If using (please do!), saute coconut in a dry pan until toasted (take care – it goes slow at first and fast at the end); empty into a bowl and use the same pan to toast nuts/seeds (sassy turn: add a few drops of low-sodium soy sauce to the pan). Set aside for serving.

If using, prepare gyoza according to package directions.

Defrost vegetables (I always have frozen peas/edamame); chop vegetables (carrots/bell peppers). Toss add-ins to sauce as it simmers.

Add (gyoza, if using, and) noodles to sauce. Toss well in pan. Top with toasted coconut, nuts/seeds, and green onions. Serve immediately.

Meatless Monday – Veggie Chili

A dear friend offered to host the annual family-friendly Halloween/Trick-or-Treating party (meaning, as much fun for adults as kids, including Kitchen Dance Party long after we all should have been asleep) .

This Halloween dealt us a new parenting milestone – Teen definitely had his own plans and Tween, willing to attend party and eat food, felt desperate to Trick-or-Treat sans parental types. Let’s just say this was our first Halloween in eleven years that we did not attend an elementary school Costume Parade; we did not follow our Tween down the street; no Trick-or-Treating for us. Sniff, sniff.

Middle School boys, itching for independent Trick-or-Treat

Middle School Boys, itching for independent Trick-or-Treat

Anyway, Friend said she’d make both beef and veggie chilis. Knowing she had more than enough to do, I offered to make the veggie chili. Upon tasting it, another friend – stunned a pot of veggies could taste so scrumptious? – asked what in the world I did. And I can’t believe I haven’t shared Veggie Chili, one of my all-time fav comfort foods.

Thing is, I kinda wing this one. It always has onion, garlic, beans, and tomatoes. It usually has zucchini, bell pepper, and corn. Because I had some, I added mushrooms this time and they were delish, and will be a chili staple in the future. It has had carrots, but they weren’t a fav so don’t go there unless you feel passionately about carrots. I freely change amounts depending on how many I plan to feed: more than just my fam means another can or two of beans; a crowd means adding more fresh chopped veggies, beans, and tomatoes. Upping the quantity necessarily means upping the spices (but I always start conservative and add flavor as I go; you don’t want to get too spicy and fry kids’ mouths – you can always serve sriracha on the side).

So here’s what I did, and you can try your hand at winging a pot o’ veggie goodness.

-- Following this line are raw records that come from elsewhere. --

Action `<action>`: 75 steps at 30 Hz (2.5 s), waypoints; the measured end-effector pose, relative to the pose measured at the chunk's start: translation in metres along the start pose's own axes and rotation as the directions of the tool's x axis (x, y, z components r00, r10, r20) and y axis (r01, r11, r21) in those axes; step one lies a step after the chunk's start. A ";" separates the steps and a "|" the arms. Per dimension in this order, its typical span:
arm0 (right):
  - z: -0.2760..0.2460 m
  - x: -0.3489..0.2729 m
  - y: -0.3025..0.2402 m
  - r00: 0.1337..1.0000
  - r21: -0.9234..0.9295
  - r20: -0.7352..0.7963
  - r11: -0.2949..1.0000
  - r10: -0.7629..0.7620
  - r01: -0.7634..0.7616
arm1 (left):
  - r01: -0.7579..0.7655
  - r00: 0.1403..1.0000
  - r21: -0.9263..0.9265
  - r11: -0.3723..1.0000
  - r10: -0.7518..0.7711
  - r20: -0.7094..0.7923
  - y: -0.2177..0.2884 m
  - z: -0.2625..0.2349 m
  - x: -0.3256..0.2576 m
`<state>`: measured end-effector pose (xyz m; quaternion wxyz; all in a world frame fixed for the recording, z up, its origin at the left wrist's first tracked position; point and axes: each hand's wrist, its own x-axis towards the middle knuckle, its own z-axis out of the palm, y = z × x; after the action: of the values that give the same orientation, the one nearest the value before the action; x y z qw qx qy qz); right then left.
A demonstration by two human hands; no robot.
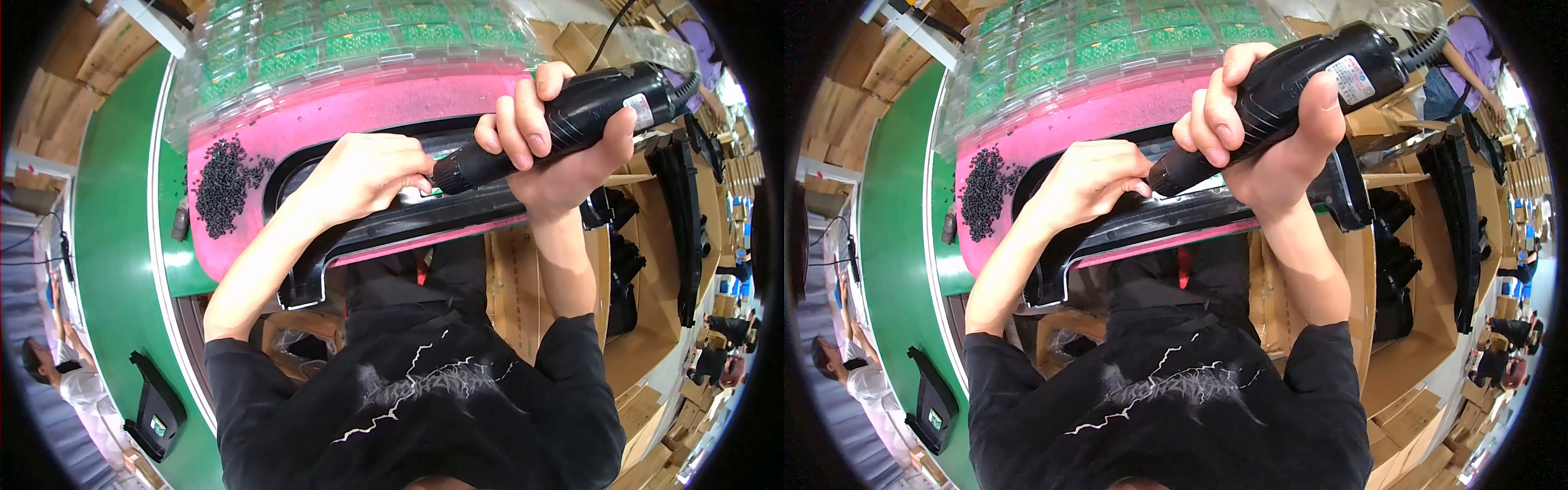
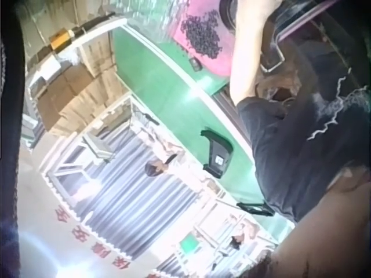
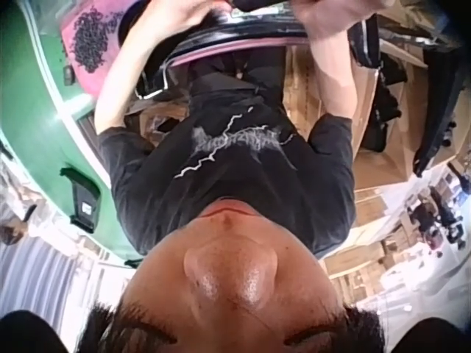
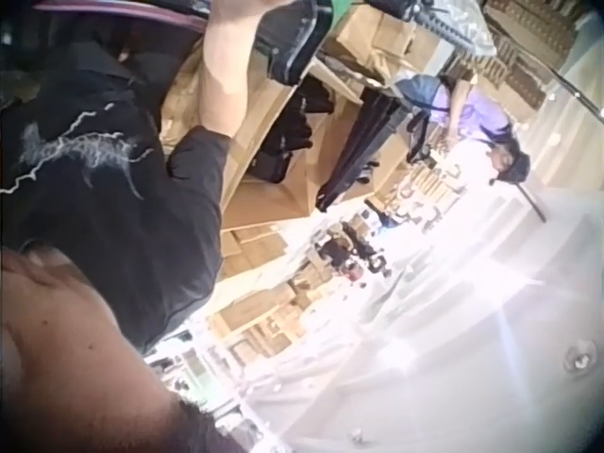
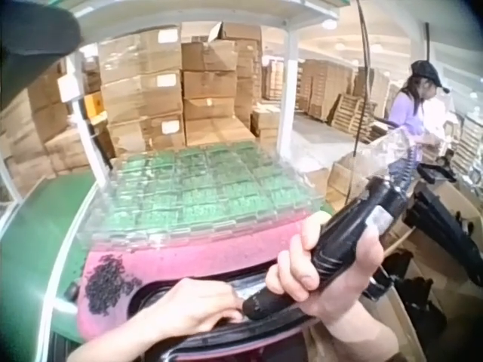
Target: Assembling a PCB into a plastic housing using an electric screwdriver.
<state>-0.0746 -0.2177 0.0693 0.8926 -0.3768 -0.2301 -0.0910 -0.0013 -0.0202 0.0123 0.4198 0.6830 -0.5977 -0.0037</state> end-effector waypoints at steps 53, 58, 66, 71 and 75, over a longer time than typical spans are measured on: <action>-0.062 0.002 -0.004 0.986 -0.640 -0.143 0.768 -0.082 -0.029 | 0.191 0.961 0.058 0.980 -0.199 0.195 -0.011 0.010 0.001; -0.073 0.008 -0.003 0.997 -0.563 -0.070 0.824 0.027 -0.062 | 0.316 0.908 0.106 0.943 -0.333 0.253 -0.011 0.008 0.005; -0.061 0.008 0.006 0.990 -0.575 -0.141 0.813 0.011 -0.091 | 0.376 0.871 0.125 0.918 -0.396 0.292 -0.010 0.009 0.003; -0.040 -0.001 -0.003 0.988 -0.450 -0.138 0.893 -0.063 -0.006 | 0.226 0.948 0.154 0.962 -0.254 0.191 -0.014 0.010 -0.002; -0.008 -0.005 -0.010 0.987 -0.201 0.025 0.966 -0.158 0.160 | 0.127 0.985 0.085 0.988 -0.136 0.110 -0.010 0.007 0.000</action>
<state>-0.0795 -0.2304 0.0687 0.8384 -0.4464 -0.2532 -0.1835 0.0036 -0.0243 0.0017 0.3565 0.7356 -0.5741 -0.0476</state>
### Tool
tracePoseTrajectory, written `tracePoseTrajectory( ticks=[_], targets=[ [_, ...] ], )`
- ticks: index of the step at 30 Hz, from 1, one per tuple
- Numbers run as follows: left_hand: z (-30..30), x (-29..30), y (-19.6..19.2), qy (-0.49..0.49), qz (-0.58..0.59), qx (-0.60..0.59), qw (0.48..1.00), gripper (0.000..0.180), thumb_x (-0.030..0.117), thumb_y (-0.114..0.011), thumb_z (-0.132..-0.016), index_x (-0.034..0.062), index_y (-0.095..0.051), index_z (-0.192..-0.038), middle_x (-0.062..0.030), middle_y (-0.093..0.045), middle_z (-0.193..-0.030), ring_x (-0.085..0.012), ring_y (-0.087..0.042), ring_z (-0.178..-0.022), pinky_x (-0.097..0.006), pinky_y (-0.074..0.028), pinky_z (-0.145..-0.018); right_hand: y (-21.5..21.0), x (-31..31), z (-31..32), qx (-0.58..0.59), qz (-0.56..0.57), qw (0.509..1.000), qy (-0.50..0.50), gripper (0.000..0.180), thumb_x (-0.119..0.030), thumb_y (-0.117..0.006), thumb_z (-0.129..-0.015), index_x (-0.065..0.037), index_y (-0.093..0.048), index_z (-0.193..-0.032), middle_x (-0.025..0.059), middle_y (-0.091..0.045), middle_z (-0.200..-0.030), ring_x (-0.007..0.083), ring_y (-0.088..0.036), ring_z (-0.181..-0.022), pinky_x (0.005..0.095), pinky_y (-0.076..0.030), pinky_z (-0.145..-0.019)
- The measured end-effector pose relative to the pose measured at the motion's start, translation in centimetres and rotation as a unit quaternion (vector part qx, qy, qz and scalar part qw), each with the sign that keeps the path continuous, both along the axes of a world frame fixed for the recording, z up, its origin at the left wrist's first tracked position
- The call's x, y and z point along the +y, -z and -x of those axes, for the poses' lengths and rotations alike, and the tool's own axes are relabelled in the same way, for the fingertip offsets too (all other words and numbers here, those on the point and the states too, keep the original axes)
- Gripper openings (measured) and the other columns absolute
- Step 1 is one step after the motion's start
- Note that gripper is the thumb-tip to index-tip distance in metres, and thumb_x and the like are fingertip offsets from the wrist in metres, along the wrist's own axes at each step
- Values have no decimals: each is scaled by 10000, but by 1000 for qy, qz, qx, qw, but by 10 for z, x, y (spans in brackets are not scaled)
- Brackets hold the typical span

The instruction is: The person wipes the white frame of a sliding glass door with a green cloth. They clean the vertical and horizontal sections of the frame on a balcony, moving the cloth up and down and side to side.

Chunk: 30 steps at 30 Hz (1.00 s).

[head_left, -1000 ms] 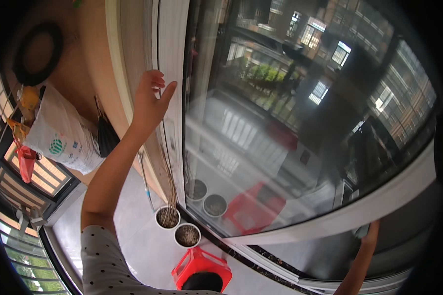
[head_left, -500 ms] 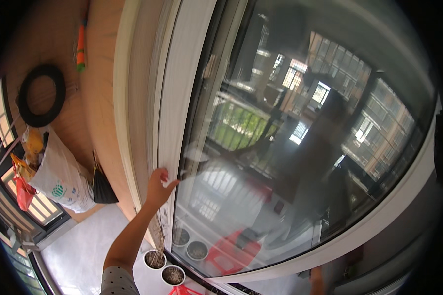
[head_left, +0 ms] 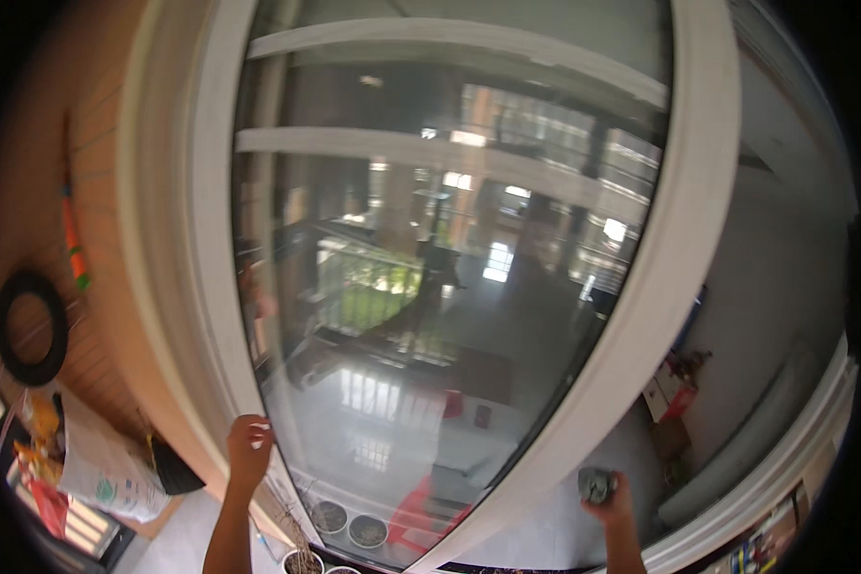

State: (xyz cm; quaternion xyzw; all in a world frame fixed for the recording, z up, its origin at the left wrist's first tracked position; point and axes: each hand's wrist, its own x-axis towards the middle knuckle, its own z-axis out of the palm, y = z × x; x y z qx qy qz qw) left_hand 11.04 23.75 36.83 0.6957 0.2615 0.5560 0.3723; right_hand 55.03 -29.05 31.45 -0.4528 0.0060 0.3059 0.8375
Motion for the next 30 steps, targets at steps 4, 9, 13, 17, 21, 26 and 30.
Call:
tracePoseTrajectory(
  ticks=[4, 9, 13, 17, 21, 26, 30],
  targets=[
    [5, 30, -45, -56, -79, 0, 995, 191, -100, -599, -774, 26, -567, -913, -65, -565, -880, -129, -578, -674, -242, -468, -593, -186, 8, 47, -367, 83, 902, 214, 415, -202, -496, -931, -73, -452, -1323, 63, -540, -1212, 195, -525, -1099, 350, -473, -839],
    [13, 53, -130, -105, -141, 17, 984, 185, -66, -550, -818, 51, -563, -961, -30, -554, -926, -110, -545, -752, -239, -446, -654, -364, 62, 109, -739, 201, 367, 527, 332, 6, -624, -797, -32, -590, -1125, 152, -564, -1185, 295, -532, -1089, 382, -397, -951],
    [-4, 64, -174, -97, -165, -28, 981, 169, -52, -536, -834, 62, -554, -957, -14, -551, -944, -105, -539, -779, -227, -430, -657, -397, 122, 152, -847, 289, 249, 369, 323, -29, -634, -732, -81, -653, -1050, 106, -573, -1216, 317, -507, -1159, 454, -404, -941],
    [3, 69, -200, -95, -190, -23, 977, 156, -54, -519, -837, 60, -548, -940, -23, -544, -922, -113, -535, -775, -224, -420, -655, -358, 163, 145, -891, 243, 178, 341, 320, -65, -593, -780, -85, -635, -1097, 111, -500, -1334, 319, -416, -1284, 482, -383, -934],
    [23, 82, -231, -112, -253, -29, 961, 159, -70, -515, -818, 53, -546, -914, -41, -535, -891, -137, -534, -772, -243, -426, -661, -451, 177, 139, -887, 188, 162, 388, 333, -33, -574, -777, -87, -637, -1099, 108, -524, -1291, 324, -437, -1253, 484, -363, -927],
    [19, 89, -262, -129, -289, -27, 948, 153, -86, -516, -790, 42, -538, -872, -56, -535, -880, -163, -535, -782, -276, -434, -675, -629, 205, 119, -830, 78, 97, 543, 279, -24, -590, -782, -70, -639, -1053, 116, -580, -1149, 338, -495, -1139, 474, -398, -884],
    [33, 93, -282, -157, -317, 9, 935, 142, -88, -516, -778, 27, -529, -860, -83, -520, -862, -201, -533, -780, -295, -432, -674, -720, 205, 124, -834, 77, 97, 537, 211, -52, -581, -811, -59, -640, -1013, 122, -598, -1087, 346, -533, -1040, 423, -448, -830]
  ],
)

Next-day leftovers over half of a baked Russet potato

Next-day leftovers over half of a baked Russet potato

Veggie Chili

1 large onion, diced
1 red bell pepper, diced
1 large or 2 medium zucchini, diced
2 baby portobello mushrooms, diced
5-6 cloves garlic, pressed
3 cans diced tomatoes, not drained
2 cans kidney beans, drained and rinsed
1 can each black and garbanzo beans, drained and rinsed
1/4 c chili powder
1 Tbsp Trader Joe’s 21 Seasoning Salute (or other no-salt veggie/herb seasoning)
2 tsp cumin
1 tsp each onion and garlic powder
1 c corn (I use frozen, and roasted = awesome if you can find it)

In a large soup pot over high heat, saute onion until browned; if necessary, add a teaspoon of water at a time to avoid sticking. Add bell pepper, zucchini, mushrooms, and garlic, along with a small amount of water (1/4-1/2c, depending on veggie volume). Cover and cook down slightly, stirring every few minutes. Add tomatoes, beans, and seasonings. Chili may look dry but veggies will cook down and release additional liquid. Cover and reduce heat to medium. Continue cooking, stirring occasionally, for 10 or so minutes; add corn and cook until heated. Adjust seasonings as needed.

Serve with corn chips or corn bread, or over cooked brown rice, french fries, baked potatoes, or spaghetti. This chili is versatile!

And, BTW, did you notice? No oil, no salt? Nothing bad for you in this one!